Escolheu por mundo as imediações da cidade mordiscada, em desalento, ornada de incompreensíveis pichações. Desmandos de noites, escritos intraduzíveis lavrando as paredes dos casarões ao abandono. Por ali dominavam as tribos daqueles que se entregavam a vícios e desmantelos, a procurarem fantásticas aventuras. Mas se propunha a uma missão: fazer-se com eles, numa tentativa em recuperar vidas em desalinho. Torturas de quem se achava escolhido à redenção de jovens, adultos, enfim, gente tragada por nuvens espessas.
Alugou uma casa, ele mesmo preparava as refeições, disposto em fé e destemor.
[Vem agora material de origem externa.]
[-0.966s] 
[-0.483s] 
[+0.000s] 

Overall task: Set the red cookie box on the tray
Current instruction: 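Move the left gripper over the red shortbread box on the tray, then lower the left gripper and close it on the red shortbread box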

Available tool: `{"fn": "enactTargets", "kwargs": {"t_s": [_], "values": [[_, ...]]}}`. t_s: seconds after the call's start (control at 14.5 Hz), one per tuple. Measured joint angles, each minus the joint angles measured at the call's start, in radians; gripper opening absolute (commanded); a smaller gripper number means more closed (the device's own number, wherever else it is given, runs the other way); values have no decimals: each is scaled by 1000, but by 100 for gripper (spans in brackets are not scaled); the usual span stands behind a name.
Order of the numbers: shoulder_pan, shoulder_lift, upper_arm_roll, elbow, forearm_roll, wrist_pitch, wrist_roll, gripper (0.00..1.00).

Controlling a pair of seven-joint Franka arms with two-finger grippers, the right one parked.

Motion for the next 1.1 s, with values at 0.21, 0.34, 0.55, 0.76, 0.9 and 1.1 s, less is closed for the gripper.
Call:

Iria, pensava, interpretar o mistério das inscrições nas almas das pessoas decepadas que optaram por aquele viver. A maioria jovens, uma lástima. Motocas envenenadas estacionavam próximas a um galpão. Formava-se a conspiração. Os moradores dos becos e sobrados se achegavam aos motoqueiros. Cantavam músicas, tocavam guitarras. Refugiavam para a reunião acontecida semanalmente.
Ele observava o alvoroço de uma juventude anestesiada por práticas estranhas, falando uma linguagem adversa. Escutava a algazarra, as danças, o espírito de resistência a regras pré-concebidas, a aversão a normas vigentes na aldeia de adultos maduros, velhos. Como tomaria alento para familiarizar-se com eles ainda verdes? Olhava-se a si mesmo e se aceitava já avançado no tempo.
Uma noite, aproximou-se. Foi chamado de coroa. Começou a compor a roda. Uns bebiam, outros tragavam. Tomou com eles uma dose de cerveja. Ganhou-lhes a simpatia. Foi notando que era uma fuga deles aos ditames férreos de uma educação que lhes exigia cumprimento de ordens, obediência subserviente, e se refugiavam naquele espaço privado, sem intromissão de ditadores de comportamentos arcaicos. Todos tinham as pichações nos corações inquietos.
Perguntou se eles acreditavam em Deus. Silenciaram. Uns esboçaram um riso sarcástico. O homem abriu uma carteira e se identificou como padre. Entreolharam-se surpresos. Abriu o coração e o sorriso para eles. Muitos vieram abraçar o sacerdote. Muitos deixaram de frequentar aquele mundo. Para sempre. Franco milagre.